Pierre Joye wrote:
On Thu, Jul 15, 2010 at 4:27 AM, Larry Garfield<la...@garfieldtech.com> wrote:
On Wednesday 14 July 2010 03:22:30 pm Dirk Haun wrote:
Am 13.07.2010 um 17:12 Uhr schrieb Ferenc Kovacs:
it would be an interesting to check how many bugs were first marked as
bogus then re-opened and fixed.
I've been wondering for a while now if much of the emotional reaction to
bugs being closed as "bogus" is due to that very word. I mean, the
reporter obviously put some work into the bug report and the issue was
apparently important enough for them to even bother opening a bug report
in the first place. And then, after all this effort, the verdict is that
it's "bogus".
Can't really think of a good alternative right now. But if a bug was closed
with a more neutral "can't reproduce", "works as designed" or something
like that then maybe there wouldn't be such strong reactions?
Just an observation from the side lines ...
I'd have to agree. "Bugus" has an implication of "fake". As in, the
submitter faked a bug report. That is rarely the intent, I'm sure.
For the Drupal project (which I work on), our "no" issue statuses are "by
design", "postponed", and "won't fix". (And of course duplicate.) I sometimes
wonder if "won't fix" is even too negative sounding.
It's amazing what a little wording can mean, especially to new contributors.
I fully agree. I'm one of the persons willing to kill this status.

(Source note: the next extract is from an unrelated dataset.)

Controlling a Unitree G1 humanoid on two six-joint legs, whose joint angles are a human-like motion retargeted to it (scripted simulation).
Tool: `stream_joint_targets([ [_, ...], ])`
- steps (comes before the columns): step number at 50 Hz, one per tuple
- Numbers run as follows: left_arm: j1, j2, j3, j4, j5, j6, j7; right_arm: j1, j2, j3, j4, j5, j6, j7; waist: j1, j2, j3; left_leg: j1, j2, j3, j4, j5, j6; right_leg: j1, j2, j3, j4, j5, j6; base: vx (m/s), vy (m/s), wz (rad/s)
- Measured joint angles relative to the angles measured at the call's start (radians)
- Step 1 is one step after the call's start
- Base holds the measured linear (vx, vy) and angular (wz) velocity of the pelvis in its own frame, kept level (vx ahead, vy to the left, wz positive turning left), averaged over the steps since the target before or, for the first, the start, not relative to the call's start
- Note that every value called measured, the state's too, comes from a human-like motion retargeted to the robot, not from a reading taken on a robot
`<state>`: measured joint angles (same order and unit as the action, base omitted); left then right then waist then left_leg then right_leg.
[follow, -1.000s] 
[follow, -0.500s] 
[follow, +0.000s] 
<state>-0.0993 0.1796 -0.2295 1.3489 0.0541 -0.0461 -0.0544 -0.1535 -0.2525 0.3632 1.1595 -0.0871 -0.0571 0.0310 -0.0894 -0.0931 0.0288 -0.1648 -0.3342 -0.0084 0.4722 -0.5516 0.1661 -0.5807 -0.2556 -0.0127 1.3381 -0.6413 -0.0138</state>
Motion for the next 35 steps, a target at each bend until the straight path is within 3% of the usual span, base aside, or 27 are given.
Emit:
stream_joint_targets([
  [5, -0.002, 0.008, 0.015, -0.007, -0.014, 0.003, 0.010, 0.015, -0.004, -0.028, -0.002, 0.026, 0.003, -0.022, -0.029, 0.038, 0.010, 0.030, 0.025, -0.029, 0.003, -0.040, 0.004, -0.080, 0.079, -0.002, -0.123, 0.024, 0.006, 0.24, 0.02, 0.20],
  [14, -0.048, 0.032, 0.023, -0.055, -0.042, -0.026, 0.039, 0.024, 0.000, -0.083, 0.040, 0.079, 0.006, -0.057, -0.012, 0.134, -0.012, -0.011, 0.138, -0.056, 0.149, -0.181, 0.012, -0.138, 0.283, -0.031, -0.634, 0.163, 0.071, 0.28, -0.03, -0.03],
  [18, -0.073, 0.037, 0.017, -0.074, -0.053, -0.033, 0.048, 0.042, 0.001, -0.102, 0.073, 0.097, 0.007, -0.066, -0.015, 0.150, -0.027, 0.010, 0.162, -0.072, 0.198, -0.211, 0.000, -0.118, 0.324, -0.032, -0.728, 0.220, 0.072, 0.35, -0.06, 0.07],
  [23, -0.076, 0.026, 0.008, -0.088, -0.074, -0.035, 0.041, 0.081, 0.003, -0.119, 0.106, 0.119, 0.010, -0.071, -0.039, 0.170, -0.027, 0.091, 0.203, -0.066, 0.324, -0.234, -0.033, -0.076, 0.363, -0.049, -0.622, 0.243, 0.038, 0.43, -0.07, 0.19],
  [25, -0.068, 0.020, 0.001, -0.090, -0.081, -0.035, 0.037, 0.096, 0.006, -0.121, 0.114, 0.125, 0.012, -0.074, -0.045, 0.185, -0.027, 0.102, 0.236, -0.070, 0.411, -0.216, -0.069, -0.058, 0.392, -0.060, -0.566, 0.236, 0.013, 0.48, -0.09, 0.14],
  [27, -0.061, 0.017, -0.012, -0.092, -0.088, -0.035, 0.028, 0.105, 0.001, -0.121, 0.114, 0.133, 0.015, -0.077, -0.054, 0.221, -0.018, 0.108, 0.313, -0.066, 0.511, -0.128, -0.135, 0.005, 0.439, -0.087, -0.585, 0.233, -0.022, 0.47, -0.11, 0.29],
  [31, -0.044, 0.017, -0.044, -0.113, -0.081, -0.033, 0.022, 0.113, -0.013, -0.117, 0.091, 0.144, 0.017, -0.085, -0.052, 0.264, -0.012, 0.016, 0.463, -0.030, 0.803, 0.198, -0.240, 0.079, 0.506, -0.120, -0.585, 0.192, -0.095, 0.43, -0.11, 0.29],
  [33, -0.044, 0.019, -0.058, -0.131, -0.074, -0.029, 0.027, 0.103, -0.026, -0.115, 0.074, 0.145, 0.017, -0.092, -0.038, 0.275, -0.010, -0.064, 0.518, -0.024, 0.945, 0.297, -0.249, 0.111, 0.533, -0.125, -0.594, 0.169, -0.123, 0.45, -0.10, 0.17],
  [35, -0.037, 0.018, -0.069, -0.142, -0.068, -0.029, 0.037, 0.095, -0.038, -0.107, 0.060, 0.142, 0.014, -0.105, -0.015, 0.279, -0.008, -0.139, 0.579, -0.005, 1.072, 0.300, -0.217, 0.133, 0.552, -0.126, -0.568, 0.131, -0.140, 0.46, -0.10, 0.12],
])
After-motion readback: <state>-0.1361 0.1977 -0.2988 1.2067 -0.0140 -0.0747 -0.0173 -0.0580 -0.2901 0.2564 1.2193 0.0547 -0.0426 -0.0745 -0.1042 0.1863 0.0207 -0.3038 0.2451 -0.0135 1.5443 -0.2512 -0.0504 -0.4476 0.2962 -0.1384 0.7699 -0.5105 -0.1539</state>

For "won't fix" I was thinking about "can't fix" instead (same result
but w/explanations).
We are deep in the realms of language interpretation here ;)
In my book ...
"won't fix" implies "that is the way we do it and you live with it"

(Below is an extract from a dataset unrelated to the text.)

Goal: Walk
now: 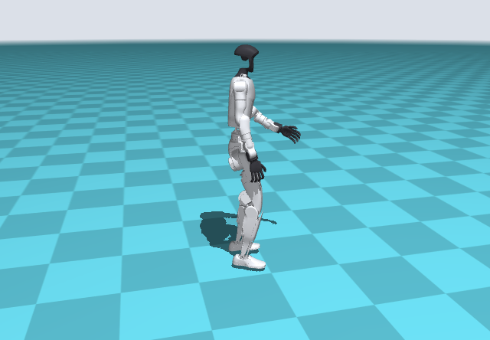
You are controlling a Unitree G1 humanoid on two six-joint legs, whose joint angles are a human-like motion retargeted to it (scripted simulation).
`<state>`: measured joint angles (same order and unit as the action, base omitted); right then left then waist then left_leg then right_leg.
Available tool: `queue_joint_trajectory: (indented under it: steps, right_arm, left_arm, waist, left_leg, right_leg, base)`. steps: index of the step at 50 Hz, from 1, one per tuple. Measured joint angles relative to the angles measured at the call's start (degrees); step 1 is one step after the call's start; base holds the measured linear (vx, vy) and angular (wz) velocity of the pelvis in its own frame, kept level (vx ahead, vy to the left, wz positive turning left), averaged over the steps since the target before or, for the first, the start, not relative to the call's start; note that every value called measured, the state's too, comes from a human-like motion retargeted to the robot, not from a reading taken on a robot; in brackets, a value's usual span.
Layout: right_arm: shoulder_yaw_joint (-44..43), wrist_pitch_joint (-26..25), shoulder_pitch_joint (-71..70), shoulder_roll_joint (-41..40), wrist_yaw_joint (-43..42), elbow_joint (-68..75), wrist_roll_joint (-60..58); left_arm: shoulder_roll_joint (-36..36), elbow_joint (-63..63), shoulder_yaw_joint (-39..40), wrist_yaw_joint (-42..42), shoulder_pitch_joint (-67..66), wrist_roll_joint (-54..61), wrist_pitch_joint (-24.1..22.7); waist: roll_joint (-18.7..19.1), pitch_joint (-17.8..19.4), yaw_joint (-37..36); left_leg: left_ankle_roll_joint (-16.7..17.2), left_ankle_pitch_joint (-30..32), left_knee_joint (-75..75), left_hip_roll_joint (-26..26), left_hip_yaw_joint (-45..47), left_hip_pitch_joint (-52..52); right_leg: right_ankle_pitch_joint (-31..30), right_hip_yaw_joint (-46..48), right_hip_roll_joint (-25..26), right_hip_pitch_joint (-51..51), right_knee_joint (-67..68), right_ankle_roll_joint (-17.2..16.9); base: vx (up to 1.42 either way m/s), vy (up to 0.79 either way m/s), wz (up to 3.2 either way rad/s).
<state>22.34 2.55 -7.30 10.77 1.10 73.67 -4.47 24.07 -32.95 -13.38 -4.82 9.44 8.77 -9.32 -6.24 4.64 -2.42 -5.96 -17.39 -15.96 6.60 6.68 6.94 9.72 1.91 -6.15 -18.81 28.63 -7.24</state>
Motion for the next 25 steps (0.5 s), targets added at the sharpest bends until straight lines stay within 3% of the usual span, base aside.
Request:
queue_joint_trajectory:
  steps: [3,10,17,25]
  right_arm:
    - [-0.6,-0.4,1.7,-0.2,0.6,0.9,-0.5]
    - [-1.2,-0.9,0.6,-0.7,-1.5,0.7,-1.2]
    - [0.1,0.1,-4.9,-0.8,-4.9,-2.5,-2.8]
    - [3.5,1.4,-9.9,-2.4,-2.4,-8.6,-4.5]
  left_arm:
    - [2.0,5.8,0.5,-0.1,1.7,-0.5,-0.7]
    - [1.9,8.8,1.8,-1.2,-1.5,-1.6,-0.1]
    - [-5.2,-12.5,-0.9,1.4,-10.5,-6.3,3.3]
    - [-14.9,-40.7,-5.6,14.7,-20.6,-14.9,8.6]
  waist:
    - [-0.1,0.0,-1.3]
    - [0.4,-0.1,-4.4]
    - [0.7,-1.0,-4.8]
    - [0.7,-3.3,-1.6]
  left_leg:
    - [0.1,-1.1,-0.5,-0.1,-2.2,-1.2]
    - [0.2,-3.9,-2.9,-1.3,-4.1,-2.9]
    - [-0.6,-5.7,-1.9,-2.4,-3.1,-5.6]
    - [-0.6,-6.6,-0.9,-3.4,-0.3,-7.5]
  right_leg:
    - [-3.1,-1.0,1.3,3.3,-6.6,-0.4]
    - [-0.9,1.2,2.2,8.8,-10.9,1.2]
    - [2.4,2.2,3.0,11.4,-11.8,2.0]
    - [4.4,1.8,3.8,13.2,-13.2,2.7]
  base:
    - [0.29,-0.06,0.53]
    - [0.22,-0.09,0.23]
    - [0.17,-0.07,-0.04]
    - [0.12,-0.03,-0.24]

--- equivalent to "by design"
"can't fix" implies "for other reasons we can't change this"
--- "postponed" may be appropriate if it is a good idea but requires other
changes but I would think "wish list" is better?
"work's for me" makes sense as long as it is applied to the case in the bug
report and not just a different side case.
--- "need more detail" may actually be more appropriate?
BOGUS has always been wrong, but in the absence of an alternative .....
A slight aside is also the generally accepted practice of 'fixing' a bug and
closing it as fixed straight away ... "to be tested" would be more appropriate
so that a third party confirms that the fix does actually work and puts another
pair of eyes and set-up environment in the loop?